Il y a encore un autre oiseau sacré, appelé le phénix. Je ne l’ai vu, sinon en peinture, aussi bien visite-t-il rarement les Egyptiens, tous les cinq cents ans, à ce que disent les gens d’Héliopolis, il viendrait, d’après eux, quand son père meurt. S’il est tel qu’on le peint, voici quelles seraient sa grandeur et son apparence : les plumes de ses ailes sont les unes couleur d’or, les autres d’un rouge vif; pour la silhouette et la taille, il ressemble de très près à l’aigle. On raconte de lui,- à mon avis c’est un récit incroyable,- qu’il accomplirait cet exploit. Partant de l’Arabie, il transporterait au sanctuaire d’Hélios avec le corps de son père enveloppé de myrrhe, et l’ensevelirait dans ce sanctuaire. Et, pour le transporter, il s’y prendrait de la manière suivante.
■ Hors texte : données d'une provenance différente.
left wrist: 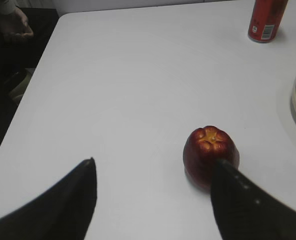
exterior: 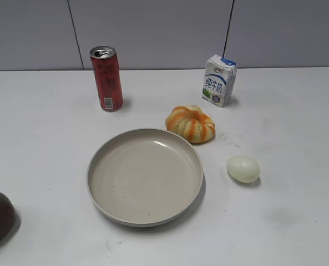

Il façonnerait d’abord avec la myrrhe un oeuf, de la grosseur de ce qu’il peut porter, et s’essaierait ensuite à voler avec cette charge, l’épreuve faite, il creuserait l’oeuf et y introduirait son père, puis avec d’autre myrrhe, il enduirait la partie de l’oeuf qu’il aurait creusée et par où il aurait introduit son père, dont l’introduction rétablirait le même poids; et enveloppé de la sorte, il le transporterait en Egypte au sanctuaire d’Hélios. Voilà, dit-on, ce que fait cet oiseau.